The old wizard gazed down at Harry through the half-moon glasses. His voice was thick when he spoke. “Mr. Malfoy himself saw nothing awry. It was not so implausible a trick which Argus played, Harry Potter. And Rubeus might have grown into his position. It would have been - all Rubeus wished, his one greatest desire -”

“Your mistake,” Harry said, looking down at his knees, feeling at least ten percent as exhausted as he’d ever been, “is a cognitive bias we would call, in the trade, scope insensitivity. Failure to multiply. You’re thinking about how happy Mr. Hagrid would be when he heard the news. Consider the next ten years and a thousand students taking Magical Creatures and ten percent of them being scalded by Ashwinders. No one student would be hurt as much as Mr.
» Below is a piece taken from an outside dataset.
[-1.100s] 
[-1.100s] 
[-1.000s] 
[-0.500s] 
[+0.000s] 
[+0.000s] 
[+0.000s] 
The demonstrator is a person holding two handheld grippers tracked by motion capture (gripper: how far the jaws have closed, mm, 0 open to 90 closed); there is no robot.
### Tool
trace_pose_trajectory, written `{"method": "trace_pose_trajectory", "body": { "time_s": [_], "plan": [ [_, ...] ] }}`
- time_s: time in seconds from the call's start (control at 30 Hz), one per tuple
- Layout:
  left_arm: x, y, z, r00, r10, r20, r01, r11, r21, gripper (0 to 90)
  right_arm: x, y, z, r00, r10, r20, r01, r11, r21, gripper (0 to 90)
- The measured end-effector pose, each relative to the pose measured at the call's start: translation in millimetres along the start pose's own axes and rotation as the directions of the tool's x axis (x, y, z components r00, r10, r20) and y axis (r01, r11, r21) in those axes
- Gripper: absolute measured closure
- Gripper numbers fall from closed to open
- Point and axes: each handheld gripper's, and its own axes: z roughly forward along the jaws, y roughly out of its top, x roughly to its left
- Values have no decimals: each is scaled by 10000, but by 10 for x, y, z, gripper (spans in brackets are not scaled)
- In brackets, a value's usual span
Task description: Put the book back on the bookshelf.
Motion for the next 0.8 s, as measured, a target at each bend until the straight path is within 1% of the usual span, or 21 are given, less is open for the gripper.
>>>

Hagrid would be happy, but there’d be a hundred students being hurt and only one happy teacher.”

“Perhaps,” the old wizard said. “And your own error, Harry, is that you do not feel the pain of those you hurt, once you have done your multiplication.”

“Maybe.” Harry went on staring at his knees. “Or maybe it’s worse than that. Headmaster, what does it mean if a centaur doesn’t like me?”
What does it mean when a member of a race of magical creatures known for Divination gives you a lecture on people who are ignorant of consequences, apologizes, and then tries to stab you with a spear?

“A centaur?” the Headmaster said. “When did you - ah, the Time-Turner. You are the reason why I could not travel back to before the event, on pain of paradox.”

“Am I? I guess I am.” Harry shook his head distantly. “Sorry.”

“With very few exceptions,” Dumbledore said, “centaurs do not like wizards, at all.”

“This was a bit more specific than that.”

“What did the centaur say to you?”

Harry didn’t reply.

“Ah.” The Headmaster hesitated. “Centaurs have been wrong many times, and if there is anyone in the world who could confuse the stars themselves, it is you.”

Harry looked up, and saw the blue eyes once more gentle behind the half-circle glasses.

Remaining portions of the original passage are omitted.